■ What the exercise asks
From the entries below, gather each line containing the word "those".

□ □ □

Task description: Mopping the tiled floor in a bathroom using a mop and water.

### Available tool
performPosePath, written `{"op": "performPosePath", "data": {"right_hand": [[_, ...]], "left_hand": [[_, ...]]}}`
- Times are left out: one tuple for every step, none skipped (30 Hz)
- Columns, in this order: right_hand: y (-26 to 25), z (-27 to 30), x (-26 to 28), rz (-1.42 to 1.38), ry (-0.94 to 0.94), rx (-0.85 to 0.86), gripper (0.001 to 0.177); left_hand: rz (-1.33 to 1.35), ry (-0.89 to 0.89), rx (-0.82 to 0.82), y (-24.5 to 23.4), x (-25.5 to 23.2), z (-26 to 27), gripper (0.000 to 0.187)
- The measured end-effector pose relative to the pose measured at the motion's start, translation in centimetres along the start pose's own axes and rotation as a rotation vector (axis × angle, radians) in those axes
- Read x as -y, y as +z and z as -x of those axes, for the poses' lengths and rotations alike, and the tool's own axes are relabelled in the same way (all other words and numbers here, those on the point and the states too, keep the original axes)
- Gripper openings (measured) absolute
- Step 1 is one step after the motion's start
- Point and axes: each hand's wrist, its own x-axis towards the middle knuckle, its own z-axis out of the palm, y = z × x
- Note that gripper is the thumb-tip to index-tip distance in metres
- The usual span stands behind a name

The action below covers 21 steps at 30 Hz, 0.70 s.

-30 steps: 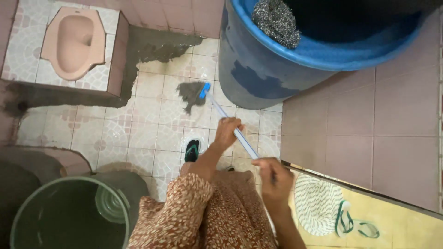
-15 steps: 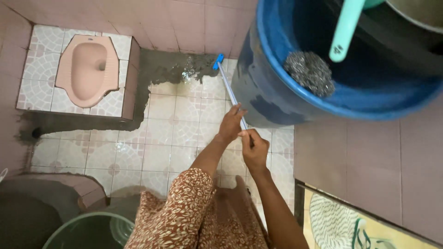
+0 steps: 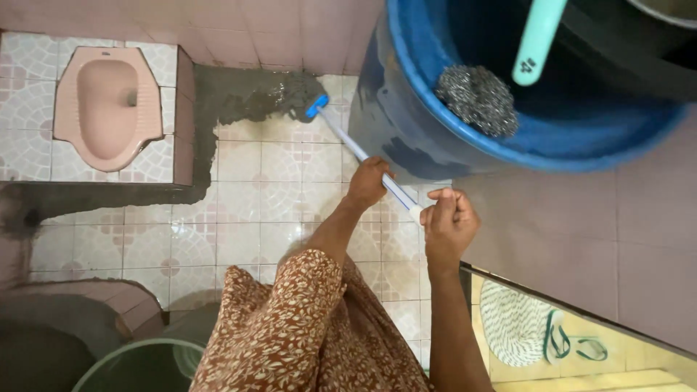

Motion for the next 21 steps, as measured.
{"op": "performPosePath", "data": {"right_hand": [[-1.1,0.1,-0.3,0.0,-0.006,-0.004,0.026],[-2.0,0.2,-0.7,-0.049,0.017,-0.008,0.027],[-2.9,0.4,-1.2,-0.097,0.04,-0.011,0.029],[-3.9,0.8,-1.7,-0.104,0.037,-0.011,0.029],[-4.8,1.3,-2.3,-0.141,0.059,-0.019,0.028],[-5.9,2.1,-2.9,-0.179,0.088,-0.025,0.028],[-6.8,3.1,-3.0,-0.186,0.09,-0.025,0.028],[-7.7,4.0,-3.0,-0.202,0.106,-0.027,0.028],[-8.7,4.9,-3.0,-0.219,0.122,-0.029,0.027],[-9.8,5.8,-2.7,-0.225,0.122,-0.035,0.027],[-10.9,6.7,-2.5,-0.226,0.139,-0.027,0.028],[-12.2,7.7,-2.3,-0.226,0.16,-0.02,0.028],[-13.3,8.7,-1.6,-0.231,0.164,-0.027,0.028],[-14.3,9.7,-1.0,-0.196,0.171,-0.009,0.028],[-15.2,10.7,-0.3,-0.162,0.179,0.009,0.028],[-16.7,11.7,-0.1,-0.164,0.181,0.0,0.028],[-18.0,12.6,0.1,-0.115,0.162,0.017,0.028],[-19.1,13.5,0.6,-0.065,0.139,0.036,0.028],[-20.2,14.6,0.9,-0.065,0.136,0.03,0.028],[-21.4,15.6,1.2,-0.044,0.129,0.017,0.028],[-22.5,16.6,1.4,-0.024,0.122,0.004,0.028]], "left_hand": [[0.002,0.007,0.0,0.6,-0.2,1.0,0.011],[-0.024,0.024,-0.033,1.0,-0.1,2.1,0.01],[-0.05,0.041,-0.066,1.4,-0.2,3.1,0.009],[-0.055,0.046,-0.067,1.4,-0.6,4.2,0.009],[-0.08,0.052,-0.087,1.4,-1.0,5.4,0.009],[-0.106,0.052,-0.103,1.4,-1.5,7.0,0.009],[-0.113,0.053,-0.102,1.5,-2.0,8.6,0.009],[-0.137,0.011,-0.056,1.5,-2.5,10.1,0.009],[-0.162,-0.032,-0.011,1.5,-3.0,11.6,0.008],[-0.167,-0.027,-0.005,2.0,-3.7,12.9,0.008],[-0.149,-0.056,0.018,2.5,-4.3,14.2,0.01],[-0.131,-0.088,0.044,3.0,-5.0,15.8,0.012],[-0.135,-0.086,0.051,3.7,-5.6,17.0,0.012],[-0.094,-0.084,0.034,4.3,-6.2,18.3,0.017],[-0.052,-0.083,0.017,4.9,-6.7,19.5,0.022],[-0.052,-0.079,0.025,6.0,-7.4,20.5,0.022],[-0.016,-0.053,0.018,7.1,-8.1,21.6,0.021],[0.022,-0.024,0.006,8.0,-8.8,22.4,0.02],[0.023,-0.018,0.01,8.8,-9.3,23.2,0.02],[0.054,0.008,0.023,9.8,-9.8,24.0,0.018],[0.086,0.034,0.037,10.9,-10.2,24.7,0.016]]}}
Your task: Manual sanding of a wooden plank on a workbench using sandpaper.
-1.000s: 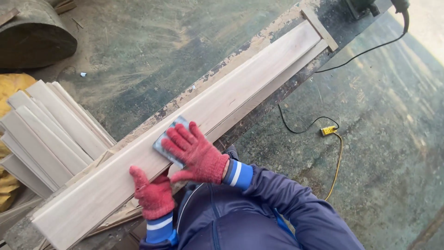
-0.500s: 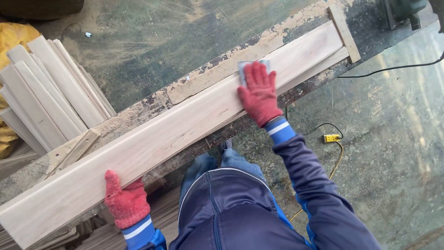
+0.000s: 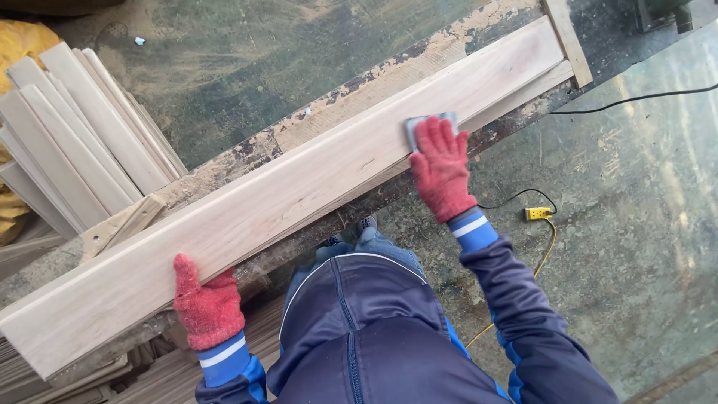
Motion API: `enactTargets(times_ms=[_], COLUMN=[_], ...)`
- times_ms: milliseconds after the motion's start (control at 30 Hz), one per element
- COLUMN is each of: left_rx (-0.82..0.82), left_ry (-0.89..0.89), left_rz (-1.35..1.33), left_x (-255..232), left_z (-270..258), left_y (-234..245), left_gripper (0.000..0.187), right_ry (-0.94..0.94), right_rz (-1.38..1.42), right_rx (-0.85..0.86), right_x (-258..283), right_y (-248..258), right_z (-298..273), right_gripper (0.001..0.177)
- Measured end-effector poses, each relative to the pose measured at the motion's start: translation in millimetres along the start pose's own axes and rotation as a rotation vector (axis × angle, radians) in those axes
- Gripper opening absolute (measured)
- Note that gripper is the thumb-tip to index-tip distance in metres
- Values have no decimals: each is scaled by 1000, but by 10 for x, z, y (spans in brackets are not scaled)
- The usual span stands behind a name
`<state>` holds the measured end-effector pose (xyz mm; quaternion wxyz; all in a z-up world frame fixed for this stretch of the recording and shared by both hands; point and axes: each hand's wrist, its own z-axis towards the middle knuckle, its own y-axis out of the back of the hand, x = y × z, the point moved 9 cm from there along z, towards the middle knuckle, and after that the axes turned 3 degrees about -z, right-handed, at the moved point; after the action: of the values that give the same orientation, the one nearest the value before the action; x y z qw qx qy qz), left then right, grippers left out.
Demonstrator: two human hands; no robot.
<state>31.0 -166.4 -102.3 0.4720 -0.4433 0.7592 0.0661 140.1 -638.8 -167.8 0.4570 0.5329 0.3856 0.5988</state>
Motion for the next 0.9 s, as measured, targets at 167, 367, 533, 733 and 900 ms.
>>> enactTargets(times_ms=[167,367,533,733,900], left_rx=[47,-265,-278,104,183], left_ry=[28,-36,-69,93,132], left_rz=[-104,-53,16,-54,-129], left_x=[-12,127,136,99,257], left_z=[2,93,160,34,37], left_y=[-83,205,364,41,140], left_gripper=[66,61,67,71,74], right_ry=[309,30,-110,542,393], right_rz=[129,82,48,106,-229], right_rx=[-53,57,201,252,97], right_x=[1376,16,551,2543,1135], right_y=[383,78,-99,-24,-288], right_z=[-238,88,98,-377,115], right_gripper=[74,82,90,91,58])
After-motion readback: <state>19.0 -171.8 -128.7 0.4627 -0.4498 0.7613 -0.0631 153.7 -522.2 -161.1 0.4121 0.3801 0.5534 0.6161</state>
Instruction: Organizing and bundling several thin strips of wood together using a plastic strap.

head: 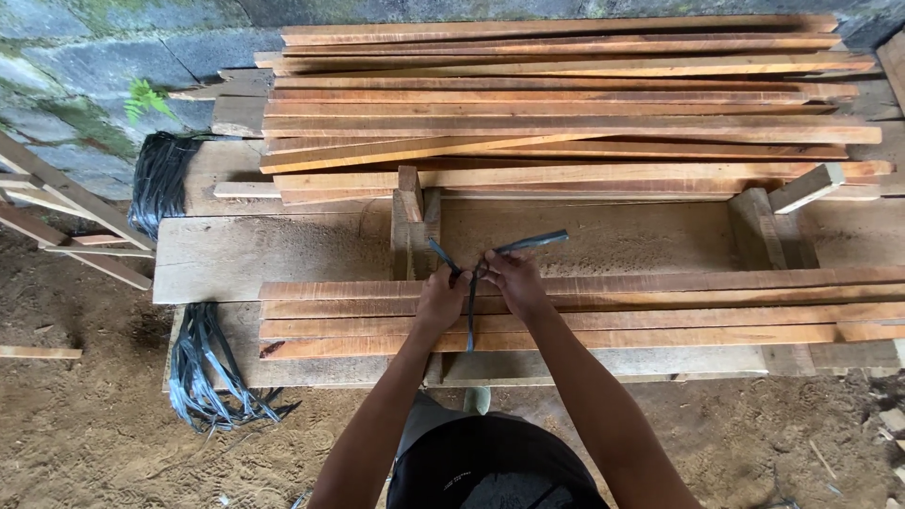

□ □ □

■ Result for this task
- The measured end-effector pose relative to the pose measured at the motion's start, translation in centimetres along the start pose's own axes and rotation as a rotation vector (axis × angle, radians) in those axes
- Read x as -y, y as +z and z as -x of those axes, for the poses' lengths and rotations alike, and the tool's own axes are relabelled in the same way (all other words and numbers here, those on the point and the states too, keep the original axes)
- Measured end-effector poses, each relative to the pose measured at the motion's start: translation in millimetres along the start pose's own axes and rotation as a rotation vector (axis × angle, radians) in those axes

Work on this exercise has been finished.